WHAT YOU ARE ASKED TO DO -
For the entries below, report every line that includes the word "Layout".

* * *

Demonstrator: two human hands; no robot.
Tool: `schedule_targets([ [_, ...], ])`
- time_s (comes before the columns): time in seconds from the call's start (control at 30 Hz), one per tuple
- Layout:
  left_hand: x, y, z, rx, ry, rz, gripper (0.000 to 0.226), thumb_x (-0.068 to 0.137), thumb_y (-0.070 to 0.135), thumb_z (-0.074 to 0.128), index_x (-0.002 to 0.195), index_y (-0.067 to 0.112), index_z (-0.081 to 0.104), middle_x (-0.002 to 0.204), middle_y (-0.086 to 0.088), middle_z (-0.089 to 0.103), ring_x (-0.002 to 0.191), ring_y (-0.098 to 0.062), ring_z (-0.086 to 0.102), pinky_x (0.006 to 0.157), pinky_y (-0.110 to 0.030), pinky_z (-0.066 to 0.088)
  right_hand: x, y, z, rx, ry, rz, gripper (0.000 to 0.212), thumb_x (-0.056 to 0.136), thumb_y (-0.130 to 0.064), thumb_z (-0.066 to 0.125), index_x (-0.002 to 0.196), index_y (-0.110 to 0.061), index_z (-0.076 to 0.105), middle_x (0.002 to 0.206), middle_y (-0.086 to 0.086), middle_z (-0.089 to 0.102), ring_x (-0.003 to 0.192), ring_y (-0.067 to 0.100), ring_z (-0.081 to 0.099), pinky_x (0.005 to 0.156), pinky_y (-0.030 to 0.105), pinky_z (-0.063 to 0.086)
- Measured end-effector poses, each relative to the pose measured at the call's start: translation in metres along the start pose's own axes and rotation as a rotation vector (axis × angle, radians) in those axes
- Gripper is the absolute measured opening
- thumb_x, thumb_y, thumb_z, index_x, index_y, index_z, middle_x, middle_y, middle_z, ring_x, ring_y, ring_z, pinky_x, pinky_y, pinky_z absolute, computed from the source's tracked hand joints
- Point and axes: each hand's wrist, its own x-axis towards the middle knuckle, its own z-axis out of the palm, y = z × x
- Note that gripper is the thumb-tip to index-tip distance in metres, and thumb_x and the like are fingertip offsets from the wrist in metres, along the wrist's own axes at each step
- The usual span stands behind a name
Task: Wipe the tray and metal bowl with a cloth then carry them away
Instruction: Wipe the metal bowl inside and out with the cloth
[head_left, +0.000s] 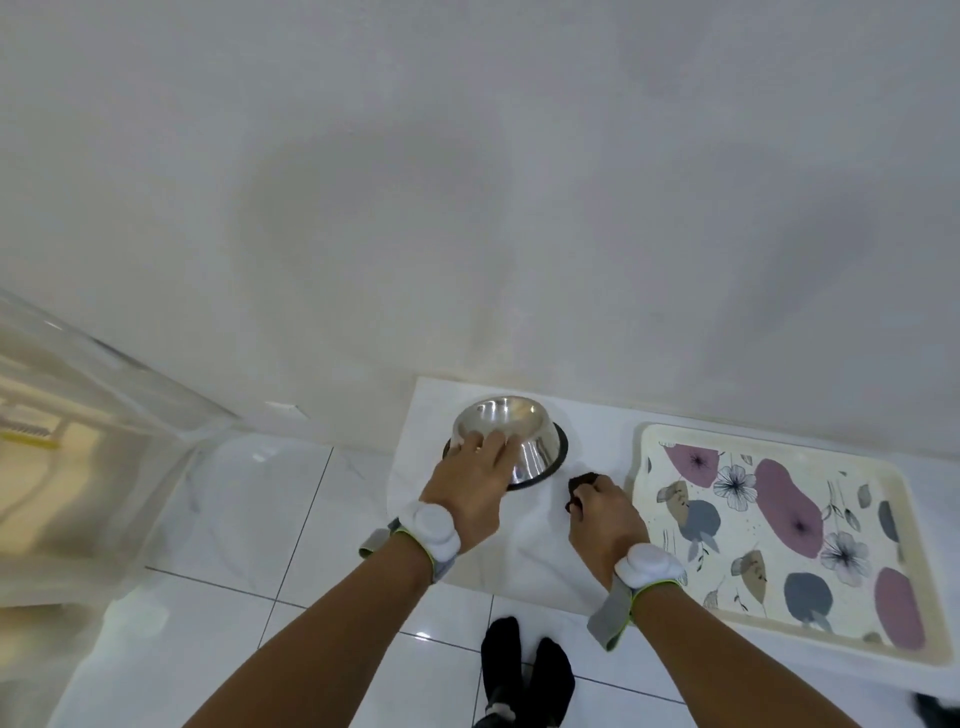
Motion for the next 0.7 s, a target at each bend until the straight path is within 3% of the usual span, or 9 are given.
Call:
schedule_targets([
  [0.1, -0.01, 0.005, 0.025, 0.098, -0.079, 0.034, 0.084, 0.053, 0.007, 0.075, 0.131, 0.006, 0.045, 0.113, -0.013, 0.053, 0.095, -0.037, 0.056, 0.071, -0.05, 0.055, -0.005, 0.002, 0.011, -0.051, -0.04, -0.015, 0.018, 0.085, -0.008, 0.047, 0.094, -0.005, 0.063, 0.108, 0.015, 0.058, 0.095, 0.031, 0.056, 0.073, 0.034, 0.049],
  [0.23, -0.02, 0.01, 0.042, 0.185, -0.151, 0.039, 0.085, 0.038, 0.008, 0.081, 0.119, 0.009, 0.055, 0.101, -0.014, 0.059, 0.09, -0.038, 0.06, 0.068, -0.054, 0.055, -0.007, 0.004, 0.017, -0.092, -0.101, 0.024, 0.02, 0.082, -0.008, 0.047, 0.094, -0.005, 0.062, 0.109, 0.016, 0.056, 0.098, 0.031, 0.055, 0.078, 0.037, 0.051],
  [0.47, -0.023, 0.008, 0.057, 0.239, -0.166, 0.039, 0.069, 0.048, 0.008, 0.08, 0.112, 0.011, 0.055, 0.093, -0.013, 0.064, 0.086, -0.036, 0.064, 0.071, -0.057, 0.055, -0.005, 0.005, 0.023, -0.083, -0.102, 0.044, 0.019, 0.083, -0.012, 0.047, 0.09, -0.003, 0.063, 0.11, 0.017, 0.057, 0.099, 0.031, 0.055, 0.079, 0.034, 0.048],
  [0.57, -0.025, 0.006, 0.061, 0.242, -0.164, 0.057, 0.063, 0.053, 0.01, 0.078, 0.113, 0.012, 0.059, 0.094, -0.012, 0.065, 0.088, -0.035, 0.065, 0.072, -0.056, 0.056, -0.006, 0.002, 0.022, -0.078, -0.072, 0.062, 0.024, 0.086, -0.017, 0.046, 0.091, -0.002, 0.063, 0.111, 0.018, 0.057, 0.102, 0.032, 0.054, 0.087, 0.033, 0.044],
  [0.63, -0.026, 0.004, 0.062, 0.241, -0.187, 0.055, 0.063, 0.054, 0.012, 0.078, 0.114, 0.012, 0.06, 0.096, -0.012, 0.065, 0.09, -0.035, 0.064, 0.073, -0.056, 0.056, -0.004, 0.0, 0.02, -0.079, -0.077, 0.062, 0.027, 0.087, -0.019, 0.044, 0.094, -0.003, 0.063, 0.109, 0.016, 0.058, 0.105, 0.03, 0.054, 0.092, 0.031, 0.042],
  [0.7, -0.027, 0.001, 0.066, 0.224, -0.226, 0.045, 0.07, 0.054, 0.016, 0.081, 0.119, 0.013, 0.056, 0.102, -0.012, 0.063, 0.096, -0.036, 0.063, 0.076, -0.058, 0.054, -0.002, -0.005, 0.015, -0.077, -0.09, 0.06, 0.026, 0.086, -0.02, 0.042, 0.09, -0.005, 0.062, 0.101, 0.013, 0.06, 0.1, 0.028, 0.055, 0.088, 0.03, 0.044],
])
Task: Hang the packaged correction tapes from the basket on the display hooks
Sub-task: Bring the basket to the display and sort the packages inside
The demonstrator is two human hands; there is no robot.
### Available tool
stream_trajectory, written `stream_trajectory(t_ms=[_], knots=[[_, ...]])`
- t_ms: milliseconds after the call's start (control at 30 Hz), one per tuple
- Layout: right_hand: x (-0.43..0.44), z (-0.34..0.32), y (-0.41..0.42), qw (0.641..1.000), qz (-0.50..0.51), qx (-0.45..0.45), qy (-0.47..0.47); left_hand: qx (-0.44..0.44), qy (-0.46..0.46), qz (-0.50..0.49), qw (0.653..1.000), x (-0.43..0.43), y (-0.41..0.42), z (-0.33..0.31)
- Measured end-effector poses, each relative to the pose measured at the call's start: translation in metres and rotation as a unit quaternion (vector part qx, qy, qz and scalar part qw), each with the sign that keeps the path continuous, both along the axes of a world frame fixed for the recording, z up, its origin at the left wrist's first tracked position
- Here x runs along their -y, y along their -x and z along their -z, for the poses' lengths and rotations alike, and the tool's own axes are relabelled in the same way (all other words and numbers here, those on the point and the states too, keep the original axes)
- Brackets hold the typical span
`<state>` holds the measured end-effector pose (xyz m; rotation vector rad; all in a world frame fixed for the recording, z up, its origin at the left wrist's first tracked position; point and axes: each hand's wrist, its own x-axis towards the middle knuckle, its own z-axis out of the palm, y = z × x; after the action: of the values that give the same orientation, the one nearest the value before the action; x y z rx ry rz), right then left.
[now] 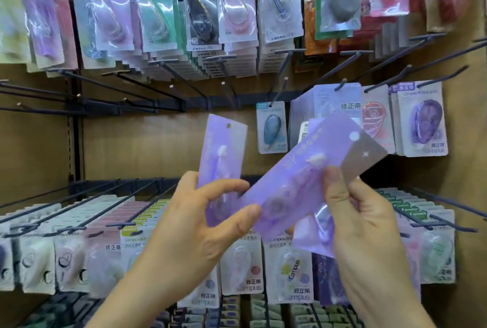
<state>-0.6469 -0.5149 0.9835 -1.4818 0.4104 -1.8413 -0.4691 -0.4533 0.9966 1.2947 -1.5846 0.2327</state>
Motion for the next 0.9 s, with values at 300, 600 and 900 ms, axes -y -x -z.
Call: stream_trajectory(t_ms=[300, 600, 900], knots=[[0.004, -0.015, -0.012, 0.993, -0.078, 0.01, 0.089, -0.236, 0.022, 0.176, 0.955, 0.016, 0.021, 0.006], [0.012, -0.012, -0.01, 0.996, -0.029, -0.074, 0.042, -0.248, 0.089, 0.193, 0.945, 0.015, 0.002, -0.012], [0.013, -0.013, -0.012, 0.983, 0.007, -0.168, 0.071, -0.175, 0.091, 0.201, 0.96, 0.04, -0.021, -0.049]])
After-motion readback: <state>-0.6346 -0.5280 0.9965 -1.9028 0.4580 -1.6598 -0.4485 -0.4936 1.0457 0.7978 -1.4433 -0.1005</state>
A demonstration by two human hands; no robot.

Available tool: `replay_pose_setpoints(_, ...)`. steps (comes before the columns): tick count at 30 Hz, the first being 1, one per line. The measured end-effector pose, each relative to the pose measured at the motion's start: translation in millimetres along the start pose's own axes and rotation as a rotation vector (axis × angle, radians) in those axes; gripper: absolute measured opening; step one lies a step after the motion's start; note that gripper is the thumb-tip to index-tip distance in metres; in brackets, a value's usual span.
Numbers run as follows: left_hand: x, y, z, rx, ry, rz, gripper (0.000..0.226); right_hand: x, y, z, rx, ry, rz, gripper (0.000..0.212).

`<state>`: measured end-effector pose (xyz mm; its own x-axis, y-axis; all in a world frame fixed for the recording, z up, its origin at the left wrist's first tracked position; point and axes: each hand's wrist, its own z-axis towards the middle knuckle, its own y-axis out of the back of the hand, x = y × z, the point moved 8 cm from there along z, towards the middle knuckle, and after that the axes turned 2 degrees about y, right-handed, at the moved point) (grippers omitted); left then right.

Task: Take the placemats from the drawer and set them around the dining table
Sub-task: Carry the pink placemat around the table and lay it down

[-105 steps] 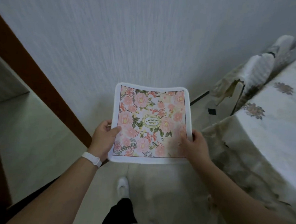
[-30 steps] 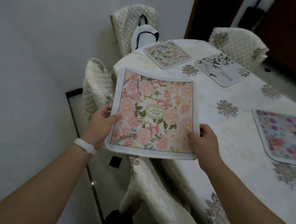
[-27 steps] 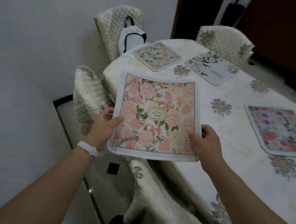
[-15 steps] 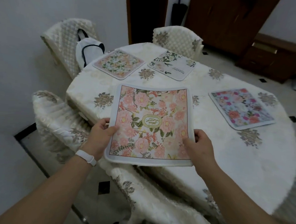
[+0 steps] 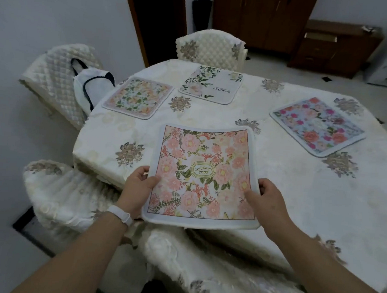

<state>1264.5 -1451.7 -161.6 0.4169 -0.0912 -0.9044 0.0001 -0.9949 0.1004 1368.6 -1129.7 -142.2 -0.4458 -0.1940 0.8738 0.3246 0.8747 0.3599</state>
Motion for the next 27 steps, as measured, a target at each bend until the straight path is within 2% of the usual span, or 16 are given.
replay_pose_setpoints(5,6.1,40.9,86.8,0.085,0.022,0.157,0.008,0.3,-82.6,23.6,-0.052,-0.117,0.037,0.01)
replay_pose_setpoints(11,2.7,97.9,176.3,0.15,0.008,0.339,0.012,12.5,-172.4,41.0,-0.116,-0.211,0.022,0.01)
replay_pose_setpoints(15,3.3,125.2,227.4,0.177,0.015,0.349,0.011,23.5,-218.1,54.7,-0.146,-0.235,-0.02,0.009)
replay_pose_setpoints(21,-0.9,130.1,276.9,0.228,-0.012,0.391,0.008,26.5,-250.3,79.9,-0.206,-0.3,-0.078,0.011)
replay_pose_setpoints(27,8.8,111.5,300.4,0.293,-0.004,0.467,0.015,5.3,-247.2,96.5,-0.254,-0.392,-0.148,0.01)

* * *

ANSWER TO THIS PROBLEM -
- Layout:
- Layout: right_hand: x (-0.43..0.44), z (-0.34..0.32), y (-0.41..0.42), qw (0.641..1.000), qz (-0.50..0.51), qx (-0.45..0.45), qy (-0.47..0.47); left_hand: qx (-0.44..0.44), qy (-0.46..0.46), qz (-0.50..0.49), qw (0.653..1.000), x (-0.43..0.43), y (-0.41..0.42), z (-0.33..0.31)

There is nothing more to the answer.